Study material:
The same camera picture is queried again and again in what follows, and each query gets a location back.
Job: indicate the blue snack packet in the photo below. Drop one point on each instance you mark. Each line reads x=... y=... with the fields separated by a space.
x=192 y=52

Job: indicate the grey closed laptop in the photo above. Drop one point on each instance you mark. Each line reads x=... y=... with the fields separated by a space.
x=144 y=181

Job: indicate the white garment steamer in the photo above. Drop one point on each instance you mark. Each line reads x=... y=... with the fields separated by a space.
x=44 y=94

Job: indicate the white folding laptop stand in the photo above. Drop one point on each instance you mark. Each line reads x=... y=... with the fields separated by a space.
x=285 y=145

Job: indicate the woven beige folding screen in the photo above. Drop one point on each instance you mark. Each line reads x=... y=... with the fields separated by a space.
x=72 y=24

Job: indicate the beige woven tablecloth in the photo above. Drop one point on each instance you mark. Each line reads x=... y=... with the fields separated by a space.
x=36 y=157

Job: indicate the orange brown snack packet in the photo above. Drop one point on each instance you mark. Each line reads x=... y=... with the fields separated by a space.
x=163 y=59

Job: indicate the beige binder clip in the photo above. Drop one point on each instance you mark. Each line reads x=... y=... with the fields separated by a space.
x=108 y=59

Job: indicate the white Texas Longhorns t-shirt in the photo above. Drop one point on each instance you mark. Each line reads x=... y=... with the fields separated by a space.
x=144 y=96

Exercise instructions:
Copy the listing in full, and keep every word exactly as it is.

Your solution:
The same camera picture is queried again and again in what follows, and each query gets a location back.
Job: indicate the blue snack packet in the photo below. Drop one point on each instance you mark. Each line reads x=... y=... with the fields separated by a space.
x=192 y=52

Job: indicate the grey closed laptop in the photo above. Drop one point on each instance you mark. Each line reads x=... y=... with the fields separated by a space.
x=144 y=181

Job: indicate the white garment steamer in the photo above. Drop one point on each instance you mark. Each line reads x=... y=... with the fields separated by a space.
x=44 y=94

Job: indicate the white folding laptop stand in the photo above. Drop one point on each instance you mark. Each line reads x=... y=... with the fields separated by a space.
x=285 y=145

Job: indicate the woven beige folding screen in the photo above. Drop one point on each instance you mark. Each line reads x=... y=... with the fields separated by a space.
x=72 y=24

Job: indicate the beige woven tablecloth in the photo above. Drop one point on each instance you mark. Each line reads x=... y=... with the fields separated by a space.
x=36 y=157

Job: indicate the orange brown snack packet in the photo above. Drop one point on each instance you mark. Each line reads x=... y=... with the fields separated by a space.
x=163 y=59

Job: indicate the beige binder clip in the photo above. Drop one point on each instance you mark. Each line reads x=... y=... with the fields separated by a space.
x=108 y=59

Job: indicate the white Texas Longhorns t-shirt in the photo above. Drop one point on each instance you mark. Each line reads x=... y=... with the fields separated by a space.
x=144 y=96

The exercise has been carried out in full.